Carabus intricatus, the blue ground beetle, is a species of ground beetle found in Europe.

It is a large beetle (24–35 mm in length), with a metallic purple or blue and roughly surfaced elytra; the second pair of wings (which are used by beetles for flying) under the elytra are reduced. In Britain it was only recorded three times in the twenty years up to 1993 and was considered extinct there. But in 1994 it was found in a couple of places near Dartmoor.

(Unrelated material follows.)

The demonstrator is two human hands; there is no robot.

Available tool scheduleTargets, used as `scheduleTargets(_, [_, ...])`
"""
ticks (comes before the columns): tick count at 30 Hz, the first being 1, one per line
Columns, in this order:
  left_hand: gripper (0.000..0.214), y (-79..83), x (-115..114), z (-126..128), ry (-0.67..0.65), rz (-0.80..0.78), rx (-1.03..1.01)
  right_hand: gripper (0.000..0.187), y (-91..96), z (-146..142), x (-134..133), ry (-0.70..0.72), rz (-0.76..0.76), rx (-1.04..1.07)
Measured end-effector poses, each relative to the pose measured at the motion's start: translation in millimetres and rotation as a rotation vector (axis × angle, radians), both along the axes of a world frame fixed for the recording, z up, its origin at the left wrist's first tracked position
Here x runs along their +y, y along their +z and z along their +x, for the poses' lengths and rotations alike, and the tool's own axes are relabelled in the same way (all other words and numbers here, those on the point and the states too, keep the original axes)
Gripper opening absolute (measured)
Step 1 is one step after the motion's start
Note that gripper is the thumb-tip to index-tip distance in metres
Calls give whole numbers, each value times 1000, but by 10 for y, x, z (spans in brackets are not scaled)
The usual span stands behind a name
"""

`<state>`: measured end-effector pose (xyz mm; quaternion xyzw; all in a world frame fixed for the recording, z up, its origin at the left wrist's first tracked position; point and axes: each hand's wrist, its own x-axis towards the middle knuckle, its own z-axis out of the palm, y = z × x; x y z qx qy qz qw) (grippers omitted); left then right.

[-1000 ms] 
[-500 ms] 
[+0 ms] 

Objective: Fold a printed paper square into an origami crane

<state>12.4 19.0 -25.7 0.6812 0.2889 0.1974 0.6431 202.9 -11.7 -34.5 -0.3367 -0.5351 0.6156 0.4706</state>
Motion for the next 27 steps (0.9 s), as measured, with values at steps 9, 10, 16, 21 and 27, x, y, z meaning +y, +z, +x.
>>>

Carabus intricatus are nocturnal carnivores that are mainly active in the spring and early summer. Tests have shown they prefer slugs from the genus Limax, especially Limax marginatus. They were also found to have a taste for liver, dog food, and crabsticks.
In the wild, the adults are found under bark on dead wood, and under rocks. It does not require ground vegetation, and likes damp, rotten, moss-covered wood.

The beetles seem to be active throughout the year and a fully-grown larva has been found in summer. This specimen also ate slugs prior to pupating, and emerged as an adult some three weeks later. It is thought that it may take two years to complete its life cycle. The adults are very long-lived.